--- AVAILABLE RECORDS Enclosed Below ---

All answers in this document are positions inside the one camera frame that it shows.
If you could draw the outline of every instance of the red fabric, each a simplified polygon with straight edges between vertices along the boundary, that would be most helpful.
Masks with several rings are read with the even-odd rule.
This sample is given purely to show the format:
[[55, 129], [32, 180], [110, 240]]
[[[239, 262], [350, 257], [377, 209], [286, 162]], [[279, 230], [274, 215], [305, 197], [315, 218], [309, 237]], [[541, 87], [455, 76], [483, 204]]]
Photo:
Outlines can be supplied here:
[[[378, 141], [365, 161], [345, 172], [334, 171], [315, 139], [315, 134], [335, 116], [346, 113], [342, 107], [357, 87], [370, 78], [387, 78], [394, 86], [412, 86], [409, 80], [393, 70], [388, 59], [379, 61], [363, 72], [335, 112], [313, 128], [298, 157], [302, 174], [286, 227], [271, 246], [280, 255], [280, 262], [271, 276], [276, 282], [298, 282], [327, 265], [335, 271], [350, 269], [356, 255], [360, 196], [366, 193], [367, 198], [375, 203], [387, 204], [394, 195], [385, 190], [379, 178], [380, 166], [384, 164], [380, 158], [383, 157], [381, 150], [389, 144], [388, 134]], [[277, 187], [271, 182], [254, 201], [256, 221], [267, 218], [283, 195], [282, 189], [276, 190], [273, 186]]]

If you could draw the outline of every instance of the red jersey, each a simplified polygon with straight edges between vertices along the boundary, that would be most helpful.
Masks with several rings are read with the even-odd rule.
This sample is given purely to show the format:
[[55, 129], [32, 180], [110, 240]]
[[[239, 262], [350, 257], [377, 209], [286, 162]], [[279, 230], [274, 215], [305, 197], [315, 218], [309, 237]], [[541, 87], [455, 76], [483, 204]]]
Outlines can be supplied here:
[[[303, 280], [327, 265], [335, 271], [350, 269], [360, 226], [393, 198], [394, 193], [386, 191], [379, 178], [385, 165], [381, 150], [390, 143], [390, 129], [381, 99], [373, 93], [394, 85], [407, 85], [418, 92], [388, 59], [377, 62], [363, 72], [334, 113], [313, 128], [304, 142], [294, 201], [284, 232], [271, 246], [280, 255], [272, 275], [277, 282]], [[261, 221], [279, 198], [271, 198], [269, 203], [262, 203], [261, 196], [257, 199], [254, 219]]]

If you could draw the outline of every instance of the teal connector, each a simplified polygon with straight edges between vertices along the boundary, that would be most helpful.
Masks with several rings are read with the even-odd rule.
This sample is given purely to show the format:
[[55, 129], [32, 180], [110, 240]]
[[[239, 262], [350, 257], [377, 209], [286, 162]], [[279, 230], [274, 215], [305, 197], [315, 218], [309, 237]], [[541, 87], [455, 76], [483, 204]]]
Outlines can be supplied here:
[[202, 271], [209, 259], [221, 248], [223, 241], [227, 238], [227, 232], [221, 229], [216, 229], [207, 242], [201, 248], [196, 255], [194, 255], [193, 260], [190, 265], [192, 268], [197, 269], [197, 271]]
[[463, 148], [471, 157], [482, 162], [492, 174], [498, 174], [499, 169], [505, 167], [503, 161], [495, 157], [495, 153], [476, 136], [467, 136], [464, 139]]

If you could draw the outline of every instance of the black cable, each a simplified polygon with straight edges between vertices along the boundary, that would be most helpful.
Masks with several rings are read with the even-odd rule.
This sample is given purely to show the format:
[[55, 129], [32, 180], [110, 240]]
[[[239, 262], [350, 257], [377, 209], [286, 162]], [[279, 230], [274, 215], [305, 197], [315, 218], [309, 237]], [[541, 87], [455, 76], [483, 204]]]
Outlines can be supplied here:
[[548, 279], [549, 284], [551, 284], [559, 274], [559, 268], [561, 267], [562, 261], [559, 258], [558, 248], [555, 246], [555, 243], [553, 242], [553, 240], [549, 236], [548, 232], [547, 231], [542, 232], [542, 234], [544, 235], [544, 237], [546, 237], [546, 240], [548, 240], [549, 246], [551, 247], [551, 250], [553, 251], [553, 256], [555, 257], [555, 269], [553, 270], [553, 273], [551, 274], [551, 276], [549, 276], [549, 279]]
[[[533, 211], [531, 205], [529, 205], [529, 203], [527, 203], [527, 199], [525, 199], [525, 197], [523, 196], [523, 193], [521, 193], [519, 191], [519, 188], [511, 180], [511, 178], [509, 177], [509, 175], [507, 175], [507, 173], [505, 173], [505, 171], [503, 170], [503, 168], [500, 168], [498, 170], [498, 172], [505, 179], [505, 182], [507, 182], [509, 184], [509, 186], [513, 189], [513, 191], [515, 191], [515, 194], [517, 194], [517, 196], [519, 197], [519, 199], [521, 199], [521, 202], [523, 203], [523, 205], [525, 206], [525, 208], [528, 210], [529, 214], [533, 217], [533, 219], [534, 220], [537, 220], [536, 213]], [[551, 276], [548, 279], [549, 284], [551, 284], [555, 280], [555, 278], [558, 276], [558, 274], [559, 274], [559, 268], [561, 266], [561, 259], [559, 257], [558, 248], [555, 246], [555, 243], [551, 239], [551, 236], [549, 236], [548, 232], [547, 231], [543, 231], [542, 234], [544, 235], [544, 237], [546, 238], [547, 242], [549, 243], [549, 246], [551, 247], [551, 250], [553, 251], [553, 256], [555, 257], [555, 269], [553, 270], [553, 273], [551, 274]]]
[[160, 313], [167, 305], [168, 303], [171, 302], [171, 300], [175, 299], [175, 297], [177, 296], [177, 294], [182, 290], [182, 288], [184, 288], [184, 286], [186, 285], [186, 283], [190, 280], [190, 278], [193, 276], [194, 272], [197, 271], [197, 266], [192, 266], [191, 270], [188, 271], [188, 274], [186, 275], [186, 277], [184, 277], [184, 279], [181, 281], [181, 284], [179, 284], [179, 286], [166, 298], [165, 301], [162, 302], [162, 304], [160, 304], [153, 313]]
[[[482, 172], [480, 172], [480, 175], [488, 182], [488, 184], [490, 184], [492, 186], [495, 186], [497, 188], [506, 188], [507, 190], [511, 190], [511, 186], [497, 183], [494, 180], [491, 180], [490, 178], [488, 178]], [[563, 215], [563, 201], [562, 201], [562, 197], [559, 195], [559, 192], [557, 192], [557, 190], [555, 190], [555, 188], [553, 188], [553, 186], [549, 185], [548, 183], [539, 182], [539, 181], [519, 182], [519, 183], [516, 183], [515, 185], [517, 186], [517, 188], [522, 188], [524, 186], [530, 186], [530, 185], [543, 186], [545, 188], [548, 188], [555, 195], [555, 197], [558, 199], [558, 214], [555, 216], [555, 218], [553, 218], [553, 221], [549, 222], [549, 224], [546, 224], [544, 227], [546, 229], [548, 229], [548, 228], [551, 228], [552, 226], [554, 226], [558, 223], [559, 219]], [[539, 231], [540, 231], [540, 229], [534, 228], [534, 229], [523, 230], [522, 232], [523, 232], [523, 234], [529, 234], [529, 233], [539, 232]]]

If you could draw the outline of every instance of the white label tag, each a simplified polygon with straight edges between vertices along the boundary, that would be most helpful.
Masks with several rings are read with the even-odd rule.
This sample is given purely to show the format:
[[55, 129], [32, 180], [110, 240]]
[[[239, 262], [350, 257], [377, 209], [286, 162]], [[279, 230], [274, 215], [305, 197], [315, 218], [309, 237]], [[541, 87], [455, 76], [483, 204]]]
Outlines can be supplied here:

--- End of Enclosed AVAILABLE RECORDS ---

◆ YOUR INSTRUCTIONS
Copy out each line of the data where the string "between" appears.

◆ WRITTEN SOLUTION
If you could draw the outline of every instance of the red fabric, each a simplified polygon with straight edges between vertices along the boundary, that would be most helpful.
If you could draw the outline of every instance of the red jersey, each a simplified polygon with straight edges between vertices along the boundary, that would be most helpful.
If you could draw the outline of every instance of the teal connector, each a simplified polygon with straight edges between vertices along the boundary, that would be most helpful.
If you could draw the outline of every instance of the black cable, each a simplified polygon with straight edges between vertices along the boundary, that would be most helpful.
If you could draw the outline of every instance of the white label tag, each a simplified polygon with straight edges between vertices along the boundary, that would be most helpful.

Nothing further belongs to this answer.